Experimental Section

Materials

A pyrogenic amorphous silica Aerosil OX 50 (AX) (SiO2 content ≥99.8 wt %, specific surface area 50 m2 g–1) provided by EVONIK was used. Natural abundance glycine and 13C (99 atom % 13C) as well as 15N-enriched (98+ atom% 15N) glycine were purchased from Sigma-Aldrich. Deuterated water (D2O, 99.90 atom % D), a high-purity product obtained from Sigma-Aldrich, and Milli-Q water (Millipore system) were subjected to several freeze–pump–thaw cycles before admitting them in the IR cell through the vacuum line.

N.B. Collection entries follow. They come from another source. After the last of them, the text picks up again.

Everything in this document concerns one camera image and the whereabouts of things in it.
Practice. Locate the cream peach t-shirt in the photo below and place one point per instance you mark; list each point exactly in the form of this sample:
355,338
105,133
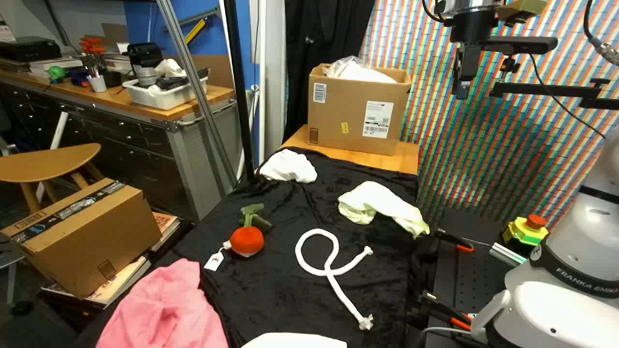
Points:
293,340

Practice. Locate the cardboard box with black tape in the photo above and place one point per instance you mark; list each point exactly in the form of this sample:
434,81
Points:
84,244

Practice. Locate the white plastic bag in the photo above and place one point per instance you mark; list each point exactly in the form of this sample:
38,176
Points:
355,70

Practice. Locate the light wooden board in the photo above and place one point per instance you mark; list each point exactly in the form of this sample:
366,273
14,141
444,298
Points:
388,160

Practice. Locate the white cup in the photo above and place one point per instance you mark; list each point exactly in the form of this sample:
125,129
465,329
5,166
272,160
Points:
97,83

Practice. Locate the black stereo camera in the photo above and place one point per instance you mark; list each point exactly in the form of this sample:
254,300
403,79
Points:
523,44

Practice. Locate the black cylindrical device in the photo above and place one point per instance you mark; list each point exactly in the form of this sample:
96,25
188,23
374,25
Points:
146,58

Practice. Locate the pink t-shirt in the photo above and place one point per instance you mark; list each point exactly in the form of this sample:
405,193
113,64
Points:
161,309

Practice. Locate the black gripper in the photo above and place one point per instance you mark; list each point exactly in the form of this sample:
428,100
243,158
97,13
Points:
471,31

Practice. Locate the silver metal pole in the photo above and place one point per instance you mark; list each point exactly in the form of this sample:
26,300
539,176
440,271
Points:
196,89

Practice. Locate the wooden stool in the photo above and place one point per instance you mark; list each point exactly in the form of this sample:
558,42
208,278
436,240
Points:
45,164

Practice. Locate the black vertical pole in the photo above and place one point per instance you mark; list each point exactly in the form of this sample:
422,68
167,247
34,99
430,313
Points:
235,83

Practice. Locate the black flat case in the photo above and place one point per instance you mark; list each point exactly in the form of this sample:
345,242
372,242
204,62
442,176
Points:
30,50

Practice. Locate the pale yellow-green towel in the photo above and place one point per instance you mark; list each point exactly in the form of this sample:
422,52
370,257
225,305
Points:
380,199

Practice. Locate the white plastic bin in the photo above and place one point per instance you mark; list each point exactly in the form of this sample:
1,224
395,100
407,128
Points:
161,97

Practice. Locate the white towel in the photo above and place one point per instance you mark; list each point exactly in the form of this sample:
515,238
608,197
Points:
287,166

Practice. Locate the yellow red emergency stop button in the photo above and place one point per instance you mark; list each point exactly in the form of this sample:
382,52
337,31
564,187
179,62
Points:
527,232

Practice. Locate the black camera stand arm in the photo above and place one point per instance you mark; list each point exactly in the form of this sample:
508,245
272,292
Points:
548,89

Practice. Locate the black curtain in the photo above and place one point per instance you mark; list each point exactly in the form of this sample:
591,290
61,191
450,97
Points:
322,39

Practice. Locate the cardboard box with labels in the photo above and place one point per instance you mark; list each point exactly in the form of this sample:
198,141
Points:
349,122

Dehydration of the Silica Surface

Silica pellets were outgassed in a vacuum in the IR cell at room temperature (rt) or 160 °C (designated later as AXrt and AX160, respectively) to remove the physisorbed water molecules and reach a good surface dehydration level.

Gly Adsorption from the Gas Phase under Temperature Fluctuations (CVD with TF)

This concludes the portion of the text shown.